> **WORK ORDER**:
I'd like every line in the following listing that holds "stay" copied.

> **DATA EXTRACT**:
-----
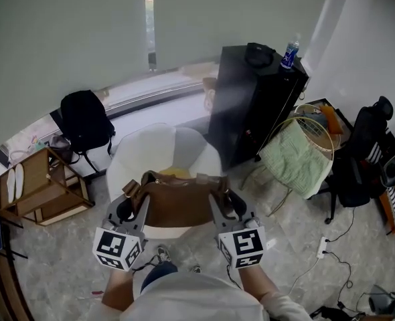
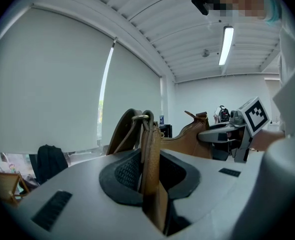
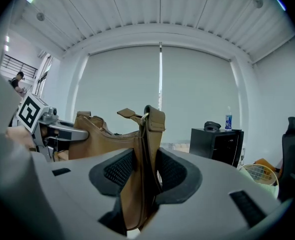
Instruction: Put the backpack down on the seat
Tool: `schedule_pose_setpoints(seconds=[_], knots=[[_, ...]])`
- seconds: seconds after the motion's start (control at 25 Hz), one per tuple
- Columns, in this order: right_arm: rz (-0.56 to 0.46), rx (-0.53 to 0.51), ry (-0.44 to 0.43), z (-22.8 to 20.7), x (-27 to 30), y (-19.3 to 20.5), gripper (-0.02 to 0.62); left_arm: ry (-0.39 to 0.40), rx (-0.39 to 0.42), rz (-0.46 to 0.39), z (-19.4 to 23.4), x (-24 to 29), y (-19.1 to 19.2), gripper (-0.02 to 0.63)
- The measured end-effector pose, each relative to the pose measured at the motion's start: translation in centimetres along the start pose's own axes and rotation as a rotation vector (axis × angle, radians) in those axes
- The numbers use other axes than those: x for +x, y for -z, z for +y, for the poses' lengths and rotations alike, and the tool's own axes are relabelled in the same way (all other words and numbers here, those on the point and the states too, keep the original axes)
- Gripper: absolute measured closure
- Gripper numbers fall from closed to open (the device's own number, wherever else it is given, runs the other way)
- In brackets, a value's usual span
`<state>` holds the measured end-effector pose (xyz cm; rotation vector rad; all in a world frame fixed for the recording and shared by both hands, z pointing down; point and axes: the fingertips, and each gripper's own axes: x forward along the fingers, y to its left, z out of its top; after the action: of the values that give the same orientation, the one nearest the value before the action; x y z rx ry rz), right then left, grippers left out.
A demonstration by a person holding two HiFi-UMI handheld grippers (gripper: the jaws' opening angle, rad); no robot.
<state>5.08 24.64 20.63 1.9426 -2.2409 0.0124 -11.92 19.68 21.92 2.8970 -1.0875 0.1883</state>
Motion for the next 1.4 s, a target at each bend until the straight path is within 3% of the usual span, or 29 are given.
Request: schedule_pose_setpoints(seconds=[0.64,1.04,1.4], knots=[[-0.019,0.023,0.068,5.3,11.0,-3.3,0.43,0.081,0.02,-0.042,13.3,2.6,-1.6,0.518],[0.003,0.023,0.012,4.9,14.2,-3.9,0.43,0.047,-0.011,-0.036,15.2,4.1,-1.5,0.518],[-0.028,0.021,-0.087,0.9,16.6,-4.4,0.43,-0.058,-0.009,-0.043,14.2,6.9,-2.8,0.518]])
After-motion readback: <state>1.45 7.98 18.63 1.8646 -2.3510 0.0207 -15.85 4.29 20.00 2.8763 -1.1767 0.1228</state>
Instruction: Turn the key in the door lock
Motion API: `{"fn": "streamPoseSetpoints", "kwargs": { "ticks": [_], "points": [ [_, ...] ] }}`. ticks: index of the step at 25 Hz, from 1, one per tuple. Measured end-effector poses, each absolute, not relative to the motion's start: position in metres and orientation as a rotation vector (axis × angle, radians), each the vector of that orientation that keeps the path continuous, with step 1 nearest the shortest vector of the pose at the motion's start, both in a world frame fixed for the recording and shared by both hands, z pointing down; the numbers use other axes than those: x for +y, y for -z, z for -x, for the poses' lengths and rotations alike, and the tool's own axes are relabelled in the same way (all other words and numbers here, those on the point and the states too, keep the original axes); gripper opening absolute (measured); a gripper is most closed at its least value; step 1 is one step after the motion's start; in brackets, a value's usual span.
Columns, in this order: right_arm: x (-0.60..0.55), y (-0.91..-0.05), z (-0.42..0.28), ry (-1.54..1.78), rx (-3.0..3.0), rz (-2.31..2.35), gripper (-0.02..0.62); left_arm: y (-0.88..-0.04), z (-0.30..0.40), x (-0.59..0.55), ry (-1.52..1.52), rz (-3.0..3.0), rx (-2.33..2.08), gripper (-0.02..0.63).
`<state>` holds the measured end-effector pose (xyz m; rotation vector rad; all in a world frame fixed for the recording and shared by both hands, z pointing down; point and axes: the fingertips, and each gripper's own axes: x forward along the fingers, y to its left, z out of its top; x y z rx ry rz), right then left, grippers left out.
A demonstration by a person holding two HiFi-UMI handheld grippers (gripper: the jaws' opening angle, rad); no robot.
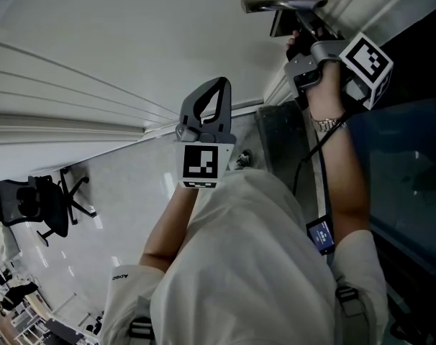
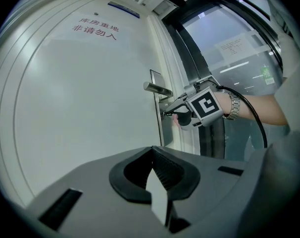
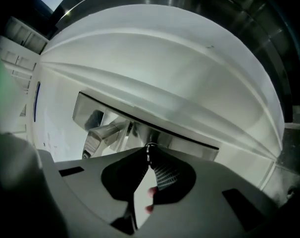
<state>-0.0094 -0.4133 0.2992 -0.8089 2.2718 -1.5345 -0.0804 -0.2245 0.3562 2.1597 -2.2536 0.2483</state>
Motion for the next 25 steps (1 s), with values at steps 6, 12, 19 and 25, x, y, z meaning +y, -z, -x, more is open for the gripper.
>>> {"fn": "streamPoseSetpoints", "kwargs": {
  "ticks": [6, 12, 19, 25],
  "points": [
    [-0.411, -0.301, 0.009, 1.623, 2.161, 0.78, 0.018, -0.358, 0.086, -0.215, -0.251, -2.135, -2.278, 0.006],
    [-0.415, -0.3, 0.011, 1.517, 2.273, 0.766, 0.025, -0.357, 0.091, -0.214, -0.25, -2.122, -2.289, 0.006],
    [-0.399, -0.302, 0.012, 1.372, 2.458, 0.775, 0.025, -0.361, 0.09, -0.213, -0.261, -2.11, -2.286, 0.006],
    [-0.365, -0.341, -0.002, 1.053, 2.671, 0.971, 0.025, -0.371, 0.092, -0.204, -0.271, -2.096, -2.286, 0.006]
  ]
}}
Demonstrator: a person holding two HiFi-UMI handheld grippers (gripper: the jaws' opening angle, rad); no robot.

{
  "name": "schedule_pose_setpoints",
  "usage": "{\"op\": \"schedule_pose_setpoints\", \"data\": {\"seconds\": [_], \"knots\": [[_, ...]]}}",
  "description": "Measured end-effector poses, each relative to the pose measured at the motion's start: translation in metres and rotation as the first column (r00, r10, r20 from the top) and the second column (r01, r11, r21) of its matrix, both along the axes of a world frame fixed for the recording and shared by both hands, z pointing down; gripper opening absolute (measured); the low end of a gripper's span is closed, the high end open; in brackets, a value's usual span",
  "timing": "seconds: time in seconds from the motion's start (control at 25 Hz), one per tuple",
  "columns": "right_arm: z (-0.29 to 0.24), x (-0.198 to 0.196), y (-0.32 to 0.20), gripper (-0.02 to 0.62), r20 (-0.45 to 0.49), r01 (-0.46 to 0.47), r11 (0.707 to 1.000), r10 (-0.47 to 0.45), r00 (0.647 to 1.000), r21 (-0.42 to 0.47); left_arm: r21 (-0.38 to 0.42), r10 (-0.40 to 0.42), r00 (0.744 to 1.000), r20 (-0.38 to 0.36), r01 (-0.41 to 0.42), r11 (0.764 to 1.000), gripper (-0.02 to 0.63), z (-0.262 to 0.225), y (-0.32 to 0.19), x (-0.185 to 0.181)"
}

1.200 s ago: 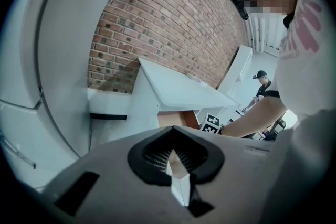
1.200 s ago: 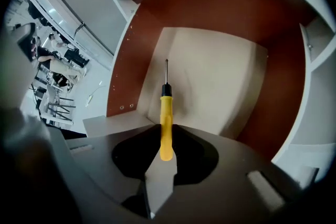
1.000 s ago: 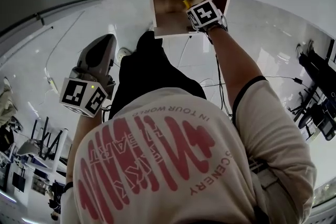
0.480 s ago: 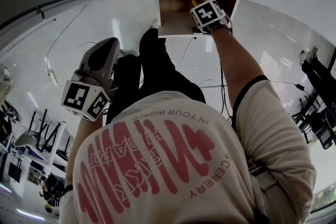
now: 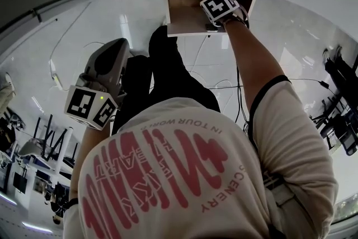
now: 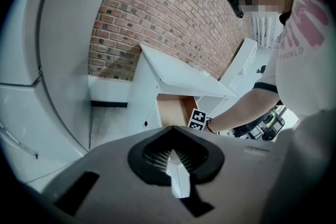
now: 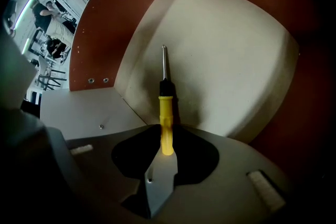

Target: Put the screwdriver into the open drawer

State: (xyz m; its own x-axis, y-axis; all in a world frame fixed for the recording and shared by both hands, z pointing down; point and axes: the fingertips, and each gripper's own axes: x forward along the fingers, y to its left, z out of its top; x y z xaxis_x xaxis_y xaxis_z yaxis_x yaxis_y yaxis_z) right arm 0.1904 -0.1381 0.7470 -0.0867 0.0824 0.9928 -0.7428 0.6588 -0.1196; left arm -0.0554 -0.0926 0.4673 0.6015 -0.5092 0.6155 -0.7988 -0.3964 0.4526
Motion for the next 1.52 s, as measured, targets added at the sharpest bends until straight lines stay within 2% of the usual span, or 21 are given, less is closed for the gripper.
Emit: {"op": "schedule_pose_setpoints", "data": {"seconds": [0.28,0.6,1.28,1.52], "knots": [[0.003,0.005,0.001,0.091,-0.001,0.034,0.999,-0.034,0.999,0.005,0.008,-0.006,1.000,0.006,0.006,1.000,0.002,-0.002,0.002,0.004],[0.011,0.000,0.001,0.107,-0.014,0.018,1.000,-0.018,1.000,-0.021,-0.003,-0.016,1.000,0.008,0.016,1.000,0.002,0.004,0.005,-0.006],[0.011,-0.003,0.001,0.112,-0.021,0.027,0.999,-0.027,0.999,-0.018,-0.020,-0.060,0.998,0.010,0.060,0.998,0.003,0.014,0.010,-0.022],[0.011,-0.002,0.003,0.152,-0.032,0.044,0.999,-0.045,0.998,-0.029,-0.016,-0.089,0.996,0.014,0.089,0.996,0.002,0.013,0.005,-0.030]]}}
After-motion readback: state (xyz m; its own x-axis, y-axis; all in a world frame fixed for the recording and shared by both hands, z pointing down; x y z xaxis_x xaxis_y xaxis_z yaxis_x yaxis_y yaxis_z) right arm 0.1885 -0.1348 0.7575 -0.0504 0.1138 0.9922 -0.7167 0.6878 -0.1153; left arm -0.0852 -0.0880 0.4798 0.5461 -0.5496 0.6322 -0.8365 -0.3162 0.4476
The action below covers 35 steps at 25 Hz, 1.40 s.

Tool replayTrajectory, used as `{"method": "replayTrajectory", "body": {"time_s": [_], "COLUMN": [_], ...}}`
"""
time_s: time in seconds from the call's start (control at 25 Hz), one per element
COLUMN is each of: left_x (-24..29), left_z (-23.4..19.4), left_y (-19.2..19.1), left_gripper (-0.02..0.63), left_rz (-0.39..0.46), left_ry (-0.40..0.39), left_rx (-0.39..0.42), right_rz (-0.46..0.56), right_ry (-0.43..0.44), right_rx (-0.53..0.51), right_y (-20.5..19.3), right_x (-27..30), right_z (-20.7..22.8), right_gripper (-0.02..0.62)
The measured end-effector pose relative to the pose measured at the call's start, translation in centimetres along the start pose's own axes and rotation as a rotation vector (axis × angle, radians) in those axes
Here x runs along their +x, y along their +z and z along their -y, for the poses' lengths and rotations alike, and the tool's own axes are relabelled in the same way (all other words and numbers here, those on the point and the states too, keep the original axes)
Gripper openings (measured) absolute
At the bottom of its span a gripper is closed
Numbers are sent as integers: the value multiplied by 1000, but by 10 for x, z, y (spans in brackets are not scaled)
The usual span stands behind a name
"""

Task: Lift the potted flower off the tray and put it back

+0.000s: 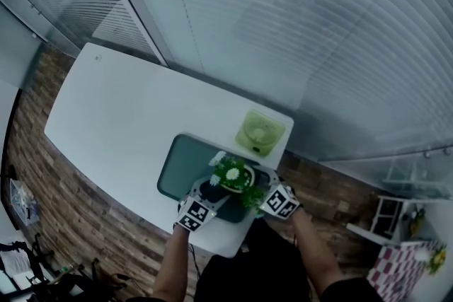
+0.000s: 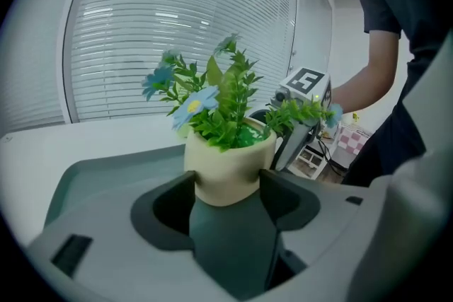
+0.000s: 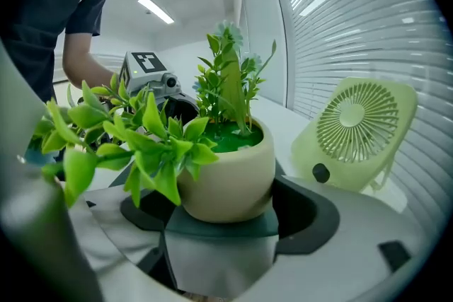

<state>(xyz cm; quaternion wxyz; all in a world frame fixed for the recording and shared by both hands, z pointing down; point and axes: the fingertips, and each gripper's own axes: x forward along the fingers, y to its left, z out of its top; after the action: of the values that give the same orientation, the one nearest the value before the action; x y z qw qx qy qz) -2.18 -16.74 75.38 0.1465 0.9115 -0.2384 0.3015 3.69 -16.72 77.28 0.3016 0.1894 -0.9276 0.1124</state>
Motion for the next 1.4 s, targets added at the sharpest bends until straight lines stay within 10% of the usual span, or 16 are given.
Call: {"method": "replayTrajectory", "body": {"time_s": [0.68,1.4], "left_x": [1,-84], "left_z": [-3,12], "left_y": [-5,9], "left_gripper": [278,278], "left_rz": [-18,286], "left_ry": [25,208], "left_rx": [-35,-198], "right_rz": [54,91], "right_ry": [-26,-241], "right_rx": [8,146], "right_y": [-1,-18], "right_x": [3,-82], "right_z": [2,-13], "right_gripper": [388,387]}}
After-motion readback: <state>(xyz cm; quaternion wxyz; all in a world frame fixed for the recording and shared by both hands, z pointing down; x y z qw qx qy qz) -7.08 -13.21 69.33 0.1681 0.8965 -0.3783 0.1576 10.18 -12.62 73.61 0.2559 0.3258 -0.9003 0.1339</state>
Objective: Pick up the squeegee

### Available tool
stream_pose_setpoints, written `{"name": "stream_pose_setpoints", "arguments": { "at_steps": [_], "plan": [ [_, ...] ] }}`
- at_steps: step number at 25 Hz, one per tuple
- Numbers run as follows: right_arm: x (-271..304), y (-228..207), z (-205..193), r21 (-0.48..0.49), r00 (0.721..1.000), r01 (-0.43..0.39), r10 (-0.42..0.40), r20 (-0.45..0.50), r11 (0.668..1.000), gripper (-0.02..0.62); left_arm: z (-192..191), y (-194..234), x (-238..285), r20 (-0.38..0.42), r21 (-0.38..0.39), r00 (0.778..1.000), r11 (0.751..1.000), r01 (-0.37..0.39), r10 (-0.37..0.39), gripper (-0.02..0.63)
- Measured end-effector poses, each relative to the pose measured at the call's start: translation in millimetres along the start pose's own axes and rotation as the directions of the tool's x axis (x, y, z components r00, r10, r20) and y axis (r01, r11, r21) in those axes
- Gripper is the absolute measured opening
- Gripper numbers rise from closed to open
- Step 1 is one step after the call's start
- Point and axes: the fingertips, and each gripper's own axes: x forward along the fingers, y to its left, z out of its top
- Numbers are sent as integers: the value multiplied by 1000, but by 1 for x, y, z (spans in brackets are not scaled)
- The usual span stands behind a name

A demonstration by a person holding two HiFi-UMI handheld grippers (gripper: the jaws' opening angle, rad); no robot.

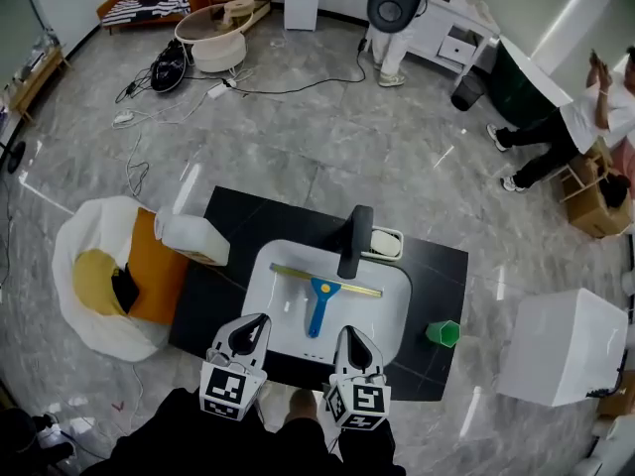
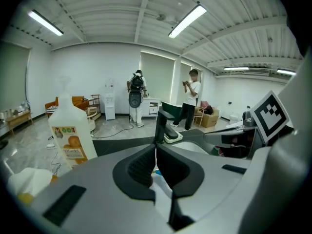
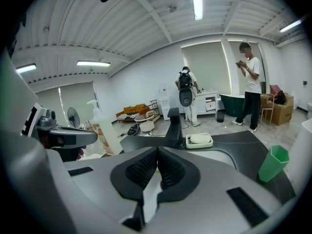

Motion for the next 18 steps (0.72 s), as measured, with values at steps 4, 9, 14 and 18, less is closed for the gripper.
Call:
{"name": "stream_pose_setpoints", "arguments": {
  "at_steps": [4, 9, 14, 18],
  "plan": [
    [32, -7, -23, 12, 997, -48, 49, -64, 999, 15, -17, 12, 26, -35, -32, 998, 999, -43, 42, 26],
    [63, -15, -47, 24, 988, -83, 85, -126, 996, 15, -40, 20, 48, -80, -66, 995, 996, -68, 63, 26],
    [92, -20, -71, 36, 977, -101, 106, -184, 994, 15, -63, 33, 67, -119, -94, 989, 991, -98, 87, 26],
    [112, -26, -90, 45, 967, -105, 112, -230, 994, 15, -77, 42, 81, -144, -111, 985, 987, -113, 97, 27]
  ]
}}
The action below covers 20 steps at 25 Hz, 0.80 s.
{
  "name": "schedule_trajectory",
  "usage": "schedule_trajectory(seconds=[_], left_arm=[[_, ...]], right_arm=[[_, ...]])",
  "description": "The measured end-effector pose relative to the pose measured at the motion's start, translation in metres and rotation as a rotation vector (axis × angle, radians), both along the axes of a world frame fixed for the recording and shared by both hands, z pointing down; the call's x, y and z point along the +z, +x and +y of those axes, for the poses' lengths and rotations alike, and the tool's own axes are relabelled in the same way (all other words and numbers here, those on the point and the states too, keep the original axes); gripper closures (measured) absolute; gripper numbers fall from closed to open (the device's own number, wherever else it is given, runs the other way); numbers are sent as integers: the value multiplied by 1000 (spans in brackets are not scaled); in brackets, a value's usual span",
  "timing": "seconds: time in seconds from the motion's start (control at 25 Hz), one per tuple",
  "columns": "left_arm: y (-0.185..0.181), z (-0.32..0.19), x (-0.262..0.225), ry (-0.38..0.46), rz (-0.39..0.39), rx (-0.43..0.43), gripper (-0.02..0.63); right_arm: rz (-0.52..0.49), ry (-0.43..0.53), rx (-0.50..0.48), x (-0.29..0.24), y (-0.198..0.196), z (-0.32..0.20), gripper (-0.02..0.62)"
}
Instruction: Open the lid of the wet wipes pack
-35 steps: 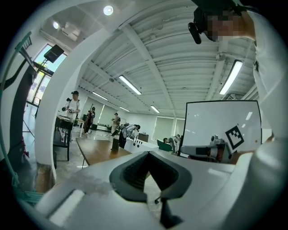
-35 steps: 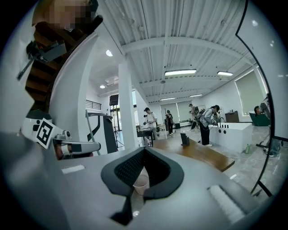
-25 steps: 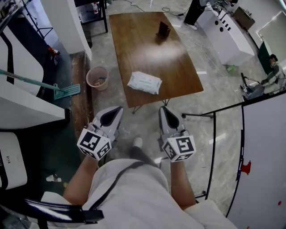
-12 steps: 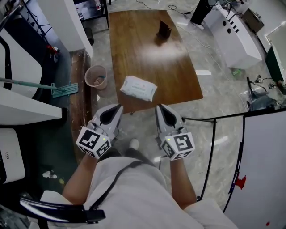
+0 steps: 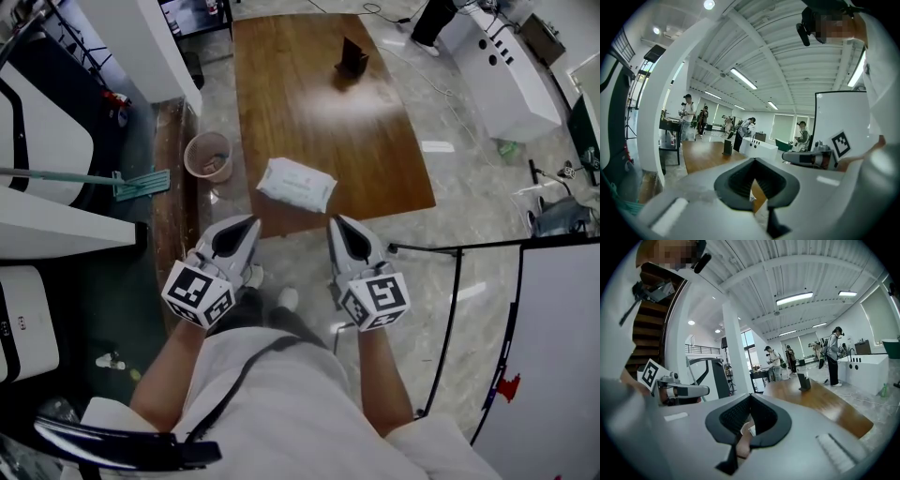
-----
> **RESULT FOR THIS TASK**:
Motion for the next 1.52 s, as measured, targets added at the sharpest bends until straight lines stay within 2% of the usual span, or 21 are given, less is closed for the gripper.
Motion for the next 1.4 s, targets added at the sharpest bends until straight lines stay within 10% of the usual span, or 16 are given.

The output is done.